▸ **ACTION ITEM**
List every line in this data where the string "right" occurs.

▸ **DATA**
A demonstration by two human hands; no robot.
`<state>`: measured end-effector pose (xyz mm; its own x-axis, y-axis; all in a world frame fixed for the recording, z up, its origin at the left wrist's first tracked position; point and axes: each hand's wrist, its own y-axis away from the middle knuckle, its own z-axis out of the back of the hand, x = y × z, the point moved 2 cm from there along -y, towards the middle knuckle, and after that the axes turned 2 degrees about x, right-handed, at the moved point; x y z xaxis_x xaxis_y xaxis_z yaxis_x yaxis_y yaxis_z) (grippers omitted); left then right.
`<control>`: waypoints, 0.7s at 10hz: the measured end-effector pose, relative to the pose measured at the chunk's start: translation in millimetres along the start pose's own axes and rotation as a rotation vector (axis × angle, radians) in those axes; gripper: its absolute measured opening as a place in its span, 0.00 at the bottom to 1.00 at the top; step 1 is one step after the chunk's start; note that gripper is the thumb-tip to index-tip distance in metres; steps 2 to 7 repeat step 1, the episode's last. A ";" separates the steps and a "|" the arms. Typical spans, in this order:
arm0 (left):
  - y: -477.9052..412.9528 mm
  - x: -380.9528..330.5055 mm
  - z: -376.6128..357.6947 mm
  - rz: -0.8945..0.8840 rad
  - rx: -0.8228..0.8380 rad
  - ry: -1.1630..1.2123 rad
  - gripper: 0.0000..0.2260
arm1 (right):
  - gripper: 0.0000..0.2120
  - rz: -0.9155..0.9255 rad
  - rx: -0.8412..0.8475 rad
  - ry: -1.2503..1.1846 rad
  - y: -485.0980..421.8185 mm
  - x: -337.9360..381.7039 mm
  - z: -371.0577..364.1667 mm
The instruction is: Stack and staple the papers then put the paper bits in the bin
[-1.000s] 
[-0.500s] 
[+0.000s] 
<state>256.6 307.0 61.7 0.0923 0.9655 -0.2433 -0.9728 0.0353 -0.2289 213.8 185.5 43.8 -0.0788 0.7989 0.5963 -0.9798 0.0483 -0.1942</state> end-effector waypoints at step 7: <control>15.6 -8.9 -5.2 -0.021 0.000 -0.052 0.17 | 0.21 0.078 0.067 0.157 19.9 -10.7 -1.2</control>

▸ **WRITTEN SOLUTION**
`<state>`: measured end-effector pose (xyz mm; its own x-axis, y-axis; all in a world frame fixed for the recording, z up, its origin at the left wrist's first tracked position; point and axes: each hand's wrist, its own y-axis away from the middle knuckle, its own z-axis out of the back of the hand, x = y × z, the point moved 2 cm from there along -y, towards the middle knuckle, and after that the axes turned 2 degrees about x, right-handed, at the moved point; x y z xaxis_x xaxis_y xaxis_z yaxis_x yaxis_y yaxis_z) (grippers omitted); left then right.
arm1 (right):

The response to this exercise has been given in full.